Status

Current state: Drafting

Discussion thread: TBD

JIRA: TBD

Please keep the discussion on the mailing list rather than commenting on the wiki (wiki discussions get unwieldy fast).

Motivation

Kafka Streams supports an interesting and innovative API for "peeking" into the internal state of running stateful stream processors from outside of the application, called Interactive Query (IQ). This functionality has proven invaluable to users over the years for everything from debugging running applications to serving low latency queries straight from the Streams runtime.

However, the actual interfaces for IQ were designed in the very early days of Kafka Streams, before the project had gained significant adoption, and in the absence of much precedent for this kind of API in peer projects. With the benefit of hindsight, we can observe several problems with the original design that we hope to address in a revised framework that will serve Streams users well for many years to come.

Problems

IQ serves queries by presenting callers with a composite store interface, which encapsulates the fact that stores will in general be partitioned, and that a given instance may only host a subset of those partitions (if any).
1. The cost of constructing this store interface is non-trivial, though many real-world use cases will only use the store to run one query and then discard it.
2. The creation of the store is subject to any number of error conditions, so callers need to handle exceptions on calling KafkaStreams.store() .
3. Once you have an IQ store reference, it is still subject to any number of transient and permanent conditions (such as rebalances having moved partitions off the local instance, Streams changing state, etc.), so callers also need to handle exceptions while running queries on their store, and be prepared to rebuild the store if it becomes invalid.
4. Users desiring to query custom state stores need to produce a fairly detailed implementation of QueryableStoreType that details how to compose results from multiple partitions into one.
  1. In particular, if you want to plug a store with special query capabilities in to the Streams DSL (for example as the materialization of a KTable), the store must extend the appropriate store interface, for example KeyValueStore<Bytes,byte[]> . However, when it comes to exposing it in IQ, you will have to implement QueryableStoreType<YourStore> , and it requires you to produce an instance of YourStore that delegates to a list of ReadOnlyKeyValueStore<Bytes,byte[]> returned by storeProvider.stores . However, the catch is that those delegate stores are not instances of your store type!
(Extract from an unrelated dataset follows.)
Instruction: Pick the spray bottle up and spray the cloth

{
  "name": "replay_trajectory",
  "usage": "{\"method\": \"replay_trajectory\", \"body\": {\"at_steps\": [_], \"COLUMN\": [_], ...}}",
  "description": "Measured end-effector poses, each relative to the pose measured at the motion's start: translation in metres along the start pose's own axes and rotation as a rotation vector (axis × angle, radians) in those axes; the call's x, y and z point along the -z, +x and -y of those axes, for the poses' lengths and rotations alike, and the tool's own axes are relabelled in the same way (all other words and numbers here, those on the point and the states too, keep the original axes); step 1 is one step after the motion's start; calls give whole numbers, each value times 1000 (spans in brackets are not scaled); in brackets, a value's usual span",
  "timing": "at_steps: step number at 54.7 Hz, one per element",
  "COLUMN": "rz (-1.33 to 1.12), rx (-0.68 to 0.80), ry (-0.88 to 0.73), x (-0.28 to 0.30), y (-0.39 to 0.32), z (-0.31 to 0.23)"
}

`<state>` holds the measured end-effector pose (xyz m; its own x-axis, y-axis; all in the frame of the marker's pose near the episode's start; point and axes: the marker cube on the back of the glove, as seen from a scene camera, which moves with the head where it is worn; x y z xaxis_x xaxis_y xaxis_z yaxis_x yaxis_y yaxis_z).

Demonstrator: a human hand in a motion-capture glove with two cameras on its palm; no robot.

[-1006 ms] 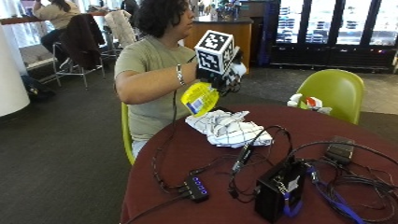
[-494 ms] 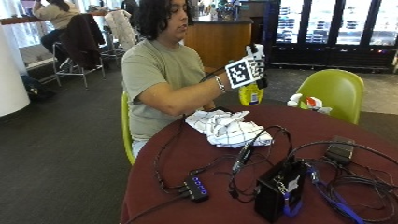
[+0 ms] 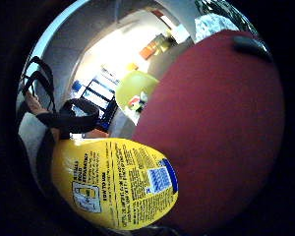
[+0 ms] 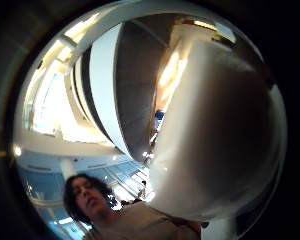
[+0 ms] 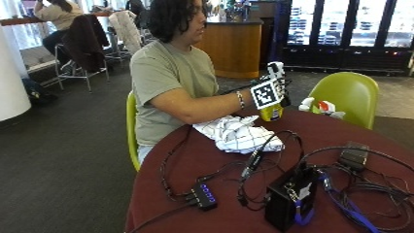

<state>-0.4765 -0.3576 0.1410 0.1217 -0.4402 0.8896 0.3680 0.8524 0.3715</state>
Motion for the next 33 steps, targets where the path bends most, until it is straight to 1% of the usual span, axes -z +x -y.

They will be instances of the internal class MeteredTimestampedKeyValueStore , which wraps other internal store types, which after a few more layers of wrapping contain YourStore at the bottom. Your only choice will be to create a completely separate implementation of the YourStore interface that delegates all the ReadOnlyKeyValueStore methods to those wrapper layers, and then for the methods that are special to YourStore, you'll have to repeatedly cast and type-check the wrappers until you manage to get all the way down to the actual YourStore that can serve the query.
  2. In other words, it's so complicated that it might as well be impossible. Which makes it not surprising that no one has actually tried. I suspect that if we made it easier to extend the storage framework, we would see a bunch of new use cases pop up building on IQ in the future.
IQ composes all locally present partitions into a unified response. For example, for queries that return an iterator, it builds a composite iterator that collates all locally available partitions' iterators into one.
1. While this is useful for trivial use cases, it destroys useful information about the response:
  1. Callers don't know which partitions were included in the response.
  2. After iterating for some time, callers can't tell when individual partitions' iterations are complete. This is important if we experience a failure: partitions that are already complete don't need to repeat the query.
2. In practice, partitions' responses can succeed or fail independently, but the composite response couples all responses to any individual partition's failure.
Because IQ responses are simply the result type of whatever store method you invoke, it is not possible to attach extra metadata that is useful in the IQ context, specifically.
1. Eg. We might want to add detailed trace information about which store layers or segments participated in the query, including execution time, cache hit/miss, etc. This kind of feature would be particularly useful when debugging performance, or when IQ is backing a service that uses distributed tracing, etc.
2. Eg. We might want to add information about the precise state of the view we served: what was the input offset we last wrote into the store? What is the "current stream time" of the view we served? What was the state of the StreamTask when we served the query? Etc.
3. These are just examples from various conversations about potentially useful IQ response metadata. The point is to illustrate the fact that we are missing opportunities by restricting the IQ response to be the simple value returned by the store methods that serve the query.
Supporting new types of queries to the "standard" store interfaces is onerous, since it requires adding new methods to the store interfaces, which need to be overridden in dozens of utility implementations throughout the Streams codebase.
1. Example: KIP-617: Allow Kafka Streams State Stores to be iterated backwards . This change involved four PRs (https://github.com/apache/kafka/pull/9137, https://github.com/apache/kafka/pull/9138, https://github.com/apache/kafka/pull/9139/files, https://github.com/apache/kafka/pull/9239), totaling 108 files and 6,000+ lines of code changed.
2. Another example: KIP-614: Add Prefix Scan support for State Stores (which only edits the KeyValueStore). This change took two PRs (https://github.com/apache/kafka/pull/9508 and https://github.com/apache/kafka/pull/10052), totaling 19 files and 600+ lines of code changed.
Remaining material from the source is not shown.